In the white America I escaped to when I was 13 (first to boarding school and later Columbia University for college), I was made to feel ashamed of my people and where I come from. I have spent my life unlearning this shame.

In the backyard of the building we lived in, next to a junkyard and across the street from a burnt out building that became a crack house in the mid-80s, my mother created a garden oasis. I became a writer in the plum tree of that yard, and by watching my mother tend to the land, I learned how to hold on to hope when you’re surrounded by neglect and suffering.

In that neighborhood, where La Borinqueña hung across avenues and salsa and freestyle boomed from passing cars, and from my second mom Millie, a self-proclaimed butch, I learned love for Puerto Rico and fierce pride in our culture. From Millie I learned to be brave. She’d grab the brim of her kangol and say, “Yo soy butch”, so she looked like she was dancing salsa but just with her shoulders. You had to be audacious to come out like she did in 1960s Lares, in a deeply Pentecostal family.

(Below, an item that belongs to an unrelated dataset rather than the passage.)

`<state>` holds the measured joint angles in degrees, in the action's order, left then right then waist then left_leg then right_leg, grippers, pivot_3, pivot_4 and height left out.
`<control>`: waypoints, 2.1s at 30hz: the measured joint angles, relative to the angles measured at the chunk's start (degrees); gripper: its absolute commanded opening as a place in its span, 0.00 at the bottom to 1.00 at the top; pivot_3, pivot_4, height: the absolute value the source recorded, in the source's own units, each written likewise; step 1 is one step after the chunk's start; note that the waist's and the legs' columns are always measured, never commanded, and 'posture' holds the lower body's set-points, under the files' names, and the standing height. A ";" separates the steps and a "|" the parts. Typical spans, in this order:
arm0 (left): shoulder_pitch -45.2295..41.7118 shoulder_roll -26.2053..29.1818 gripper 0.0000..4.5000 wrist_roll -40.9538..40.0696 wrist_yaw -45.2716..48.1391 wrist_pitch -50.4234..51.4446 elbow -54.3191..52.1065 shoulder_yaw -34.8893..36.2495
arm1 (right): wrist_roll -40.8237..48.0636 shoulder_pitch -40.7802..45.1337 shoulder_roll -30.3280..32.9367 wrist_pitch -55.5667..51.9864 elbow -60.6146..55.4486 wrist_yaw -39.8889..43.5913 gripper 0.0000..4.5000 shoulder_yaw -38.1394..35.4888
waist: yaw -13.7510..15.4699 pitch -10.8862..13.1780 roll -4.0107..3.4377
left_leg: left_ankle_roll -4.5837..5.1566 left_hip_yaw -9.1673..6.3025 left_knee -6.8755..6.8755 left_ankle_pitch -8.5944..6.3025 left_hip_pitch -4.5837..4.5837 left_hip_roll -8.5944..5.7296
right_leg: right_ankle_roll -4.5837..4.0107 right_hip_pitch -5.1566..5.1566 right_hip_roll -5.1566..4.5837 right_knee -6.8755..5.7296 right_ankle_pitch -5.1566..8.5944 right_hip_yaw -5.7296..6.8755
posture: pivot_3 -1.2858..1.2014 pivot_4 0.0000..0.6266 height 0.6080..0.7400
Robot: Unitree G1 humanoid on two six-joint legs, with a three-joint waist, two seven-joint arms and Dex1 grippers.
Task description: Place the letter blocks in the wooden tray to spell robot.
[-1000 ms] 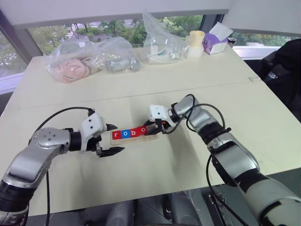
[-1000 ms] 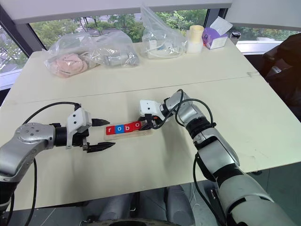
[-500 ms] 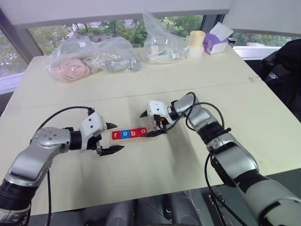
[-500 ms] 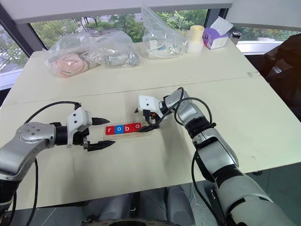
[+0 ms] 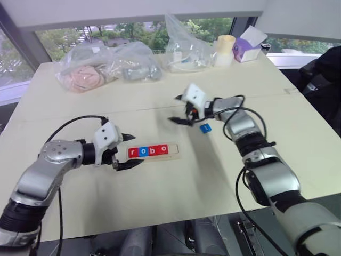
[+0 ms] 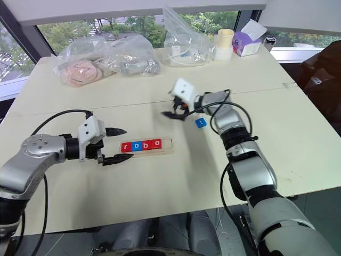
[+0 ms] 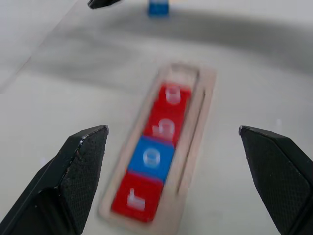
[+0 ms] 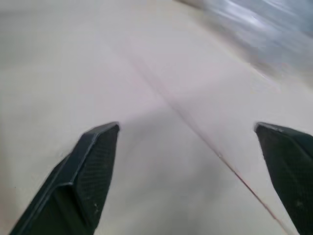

In my stories, I conjure my mother, Millie, and my old neighborhood. Bushwick before the $15 burger bars, yoga studios and organic markets; when we kids couldn’t go to the playgrounds because they were overrun by the dealers and fiends during the crack era, so we created our own play spaces in the junkyards that dotted the landscape and supermarket parking lots, demonstrating incomparable resilience and industriousness.

Bushwick where my mother made a living by selling pasteles en hoja in the winter, and in the summer, limbers in various flavors and fried treats like pastelitos, alcapurrias and piñones, using herbs and vegetables grown with her own hands.

In my writing, I do something my family didn’t do because they were too busy surviving--I write about our pain and suffering due to colonialism, racism, poverty and oppression. For me, this naturally leads to writing about joy, which is critical when we live in a world that tries to steal it at every turn.

In this newsletter, I share these these stories, info on my Writing Our Lives classes, musings about my life as a queer woman, a mother, a city girl living in the country; stories of grief, struggle, overcoming and more.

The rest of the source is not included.